In the data below, which lines hold the word "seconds"? Copy them.

————————

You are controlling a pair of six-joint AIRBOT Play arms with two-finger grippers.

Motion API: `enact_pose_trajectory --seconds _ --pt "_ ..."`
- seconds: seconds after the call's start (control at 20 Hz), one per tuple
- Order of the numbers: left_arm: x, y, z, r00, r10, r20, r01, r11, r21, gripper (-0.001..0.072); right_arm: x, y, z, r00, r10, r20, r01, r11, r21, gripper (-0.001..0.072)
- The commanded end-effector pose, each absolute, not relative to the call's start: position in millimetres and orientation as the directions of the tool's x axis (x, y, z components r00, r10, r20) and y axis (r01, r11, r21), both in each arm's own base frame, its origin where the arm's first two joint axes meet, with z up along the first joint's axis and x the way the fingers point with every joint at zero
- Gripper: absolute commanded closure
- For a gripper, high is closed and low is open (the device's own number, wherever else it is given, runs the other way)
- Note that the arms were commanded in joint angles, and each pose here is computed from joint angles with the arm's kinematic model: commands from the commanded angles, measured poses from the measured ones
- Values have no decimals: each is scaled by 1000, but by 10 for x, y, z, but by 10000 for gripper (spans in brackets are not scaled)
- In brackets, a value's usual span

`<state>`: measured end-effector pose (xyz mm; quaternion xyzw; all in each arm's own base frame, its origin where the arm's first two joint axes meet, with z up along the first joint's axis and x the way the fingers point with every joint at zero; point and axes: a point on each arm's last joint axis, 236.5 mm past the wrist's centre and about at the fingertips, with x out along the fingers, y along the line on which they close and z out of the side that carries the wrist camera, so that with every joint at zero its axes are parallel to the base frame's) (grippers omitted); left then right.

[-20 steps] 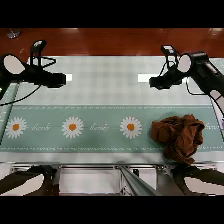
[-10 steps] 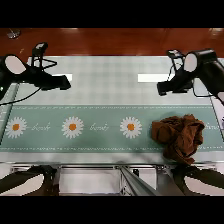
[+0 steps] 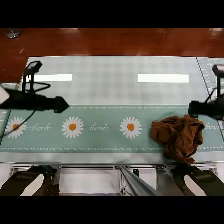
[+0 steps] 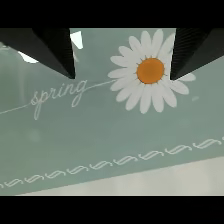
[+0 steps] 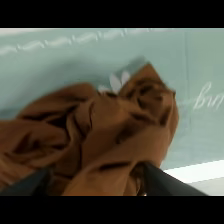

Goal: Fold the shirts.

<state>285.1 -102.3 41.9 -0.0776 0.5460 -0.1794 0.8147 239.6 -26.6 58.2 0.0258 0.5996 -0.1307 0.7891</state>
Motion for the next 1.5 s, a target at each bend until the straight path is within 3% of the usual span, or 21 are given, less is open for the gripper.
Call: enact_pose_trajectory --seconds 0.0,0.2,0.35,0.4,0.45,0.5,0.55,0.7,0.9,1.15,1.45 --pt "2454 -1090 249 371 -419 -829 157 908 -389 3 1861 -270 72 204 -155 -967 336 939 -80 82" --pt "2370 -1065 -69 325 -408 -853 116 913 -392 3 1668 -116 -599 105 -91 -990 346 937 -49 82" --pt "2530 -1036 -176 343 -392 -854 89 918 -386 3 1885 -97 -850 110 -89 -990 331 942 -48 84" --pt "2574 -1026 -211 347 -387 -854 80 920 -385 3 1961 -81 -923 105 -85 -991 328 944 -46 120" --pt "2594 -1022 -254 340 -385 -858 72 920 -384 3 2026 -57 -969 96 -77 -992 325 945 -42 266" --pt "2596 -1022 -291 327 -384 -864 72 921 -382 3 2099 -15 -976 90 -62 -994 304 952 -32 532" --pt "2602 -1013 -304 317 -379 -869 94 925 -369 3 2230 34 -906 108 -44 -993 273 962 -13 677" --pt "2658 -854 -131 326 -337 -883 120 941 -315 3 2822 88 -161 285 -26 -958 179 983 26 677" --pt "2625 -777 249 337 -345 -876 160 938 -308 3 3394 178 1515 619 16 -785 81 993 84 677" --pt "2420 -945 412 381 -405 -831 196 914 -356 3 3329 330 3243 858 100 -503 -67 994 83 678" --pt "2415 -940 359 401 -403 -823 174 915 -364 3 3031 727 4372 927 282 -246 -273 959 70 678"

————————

**Answer space:**
Motion API: `enact_pose_trajectory --seconds _ --pt "_ ..."`
- seconds: seconds after the call's start (control at 20 Hz), one per tuple
Call: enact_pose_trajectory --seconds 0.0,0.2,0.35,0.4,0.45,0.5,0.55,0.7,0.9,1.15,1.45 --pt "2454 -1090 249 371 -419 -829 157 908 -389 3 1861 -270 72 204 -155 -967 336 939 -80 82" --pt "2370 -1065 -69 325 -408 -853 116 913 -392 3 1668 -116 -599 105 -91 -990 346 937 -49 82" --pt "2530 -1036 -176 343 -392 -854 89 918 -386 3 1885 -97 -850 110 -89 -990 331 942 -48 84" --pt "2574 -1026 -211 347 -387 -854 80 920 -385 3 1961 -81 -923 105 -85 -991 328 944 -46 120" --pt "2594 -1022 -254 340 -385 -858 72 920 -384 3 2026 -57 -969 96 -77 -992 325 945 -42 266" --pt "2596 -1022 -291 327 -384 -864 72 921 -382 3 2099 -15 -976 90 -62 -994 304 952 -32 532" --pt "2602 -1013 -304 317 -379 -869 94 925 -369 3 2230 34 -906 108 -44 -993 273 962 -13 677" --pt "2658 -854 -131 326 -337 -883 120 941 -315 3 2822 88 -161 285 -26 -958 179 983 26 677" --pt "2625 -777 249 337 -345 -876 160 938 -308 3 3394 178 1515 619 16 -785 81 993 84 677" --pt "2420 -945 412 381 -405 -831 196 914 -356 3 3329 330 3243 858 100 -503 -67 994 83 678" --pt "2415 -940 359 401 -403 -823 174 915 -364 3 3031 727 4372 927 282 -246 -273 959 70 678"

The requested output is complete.